##### RAW DATA #####

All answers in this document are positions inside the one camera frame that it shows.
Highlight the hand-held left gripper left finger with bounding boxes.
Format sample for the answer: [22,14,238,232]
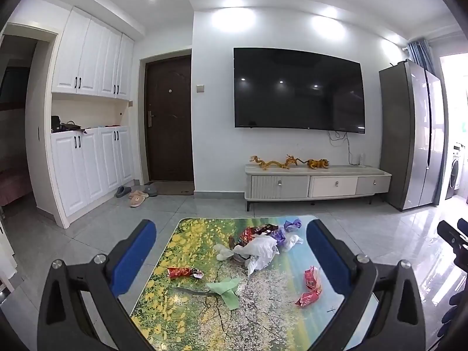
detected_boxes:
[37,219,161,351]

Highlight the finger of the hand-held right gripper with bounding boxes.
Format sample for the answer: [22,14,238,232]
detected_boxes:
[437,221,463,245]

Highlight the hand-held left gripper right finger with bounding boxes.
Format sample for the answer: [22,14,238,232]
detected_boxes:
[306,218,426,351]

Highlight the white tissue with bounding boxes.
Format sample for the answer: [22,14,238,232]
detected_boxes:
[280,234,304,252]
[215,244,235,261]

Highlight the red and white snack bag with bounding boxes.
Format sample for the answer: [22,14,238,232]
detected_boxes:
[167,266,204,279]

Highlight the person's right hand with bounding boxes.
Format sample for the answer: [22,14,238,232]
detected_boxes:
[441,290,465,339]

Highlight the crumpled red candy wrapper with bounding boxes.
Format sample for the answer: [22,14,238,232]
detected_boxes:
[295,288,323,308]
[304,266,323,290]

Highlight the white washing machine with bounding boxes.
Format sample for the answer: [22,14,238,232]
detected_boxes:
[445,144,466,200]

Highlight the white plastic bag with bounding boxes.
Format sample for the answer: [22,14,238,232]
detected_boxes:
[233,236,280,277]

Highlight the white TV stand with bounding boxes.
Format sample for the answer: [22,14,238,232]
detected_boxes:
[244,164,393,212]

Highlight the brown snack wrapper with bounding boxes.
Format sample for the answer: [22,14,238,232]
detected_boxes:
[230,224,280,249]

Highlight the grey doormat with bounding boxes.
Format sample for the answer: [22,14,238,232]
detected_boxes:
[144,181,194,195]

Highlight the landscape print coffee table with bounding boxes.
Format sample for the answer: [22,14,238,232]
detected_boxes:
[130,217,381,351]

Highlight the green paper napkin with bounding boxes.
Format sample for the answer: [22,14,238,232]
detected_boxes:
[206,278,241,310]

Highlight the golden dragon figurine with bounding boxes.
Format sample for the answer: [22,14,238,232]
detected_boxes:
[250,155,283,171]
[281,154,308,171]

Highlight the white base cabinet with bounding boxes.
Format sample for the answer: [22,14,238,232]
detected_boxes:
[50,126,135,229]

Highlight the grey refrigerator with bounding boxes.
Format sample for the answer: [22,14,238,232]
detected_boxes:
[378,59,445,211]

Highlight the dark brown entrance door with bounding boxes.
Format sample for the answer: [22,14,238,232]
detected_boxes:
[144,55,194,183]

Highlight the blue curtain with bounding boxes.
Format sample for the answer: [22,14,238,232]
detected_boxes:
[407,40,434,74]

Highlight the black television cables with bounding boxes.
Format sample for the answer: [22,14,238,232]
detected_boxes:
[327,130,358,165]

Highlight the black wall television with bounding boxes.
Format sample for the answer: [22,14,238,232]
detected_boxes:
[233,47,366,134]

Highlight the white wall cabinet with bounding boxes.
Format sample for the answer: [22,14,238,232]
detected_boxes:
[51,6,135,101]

#####
##### RAW DATA #####

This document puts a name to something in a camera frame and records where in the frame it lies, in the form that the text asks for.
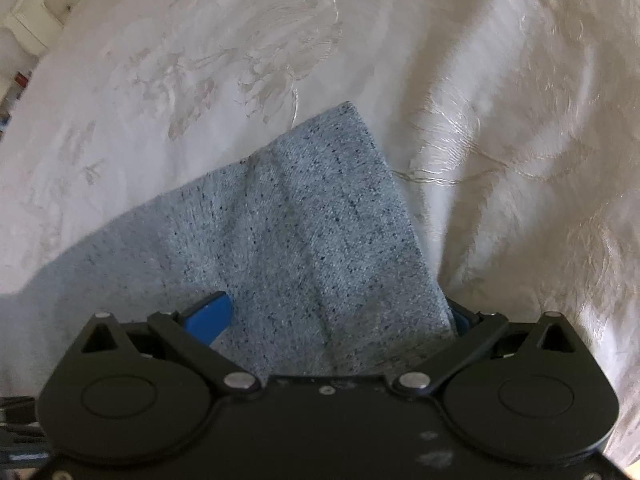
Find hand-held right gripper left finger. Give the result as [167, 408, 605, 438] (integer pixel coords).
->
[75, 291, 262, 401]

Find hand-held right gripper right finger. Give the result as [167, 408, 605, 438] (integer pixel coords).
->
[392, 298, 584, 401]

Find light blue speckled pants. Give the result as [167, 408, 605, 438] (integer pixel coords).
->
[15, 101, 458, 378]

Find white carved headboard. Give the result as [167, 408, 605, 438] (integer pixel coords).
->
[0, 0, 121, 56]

#####

EXERCISE DETAILS:
Using the entries above, give the number of lines that include "left", with no added words.

ANSWER TO THE PROBLEM:
3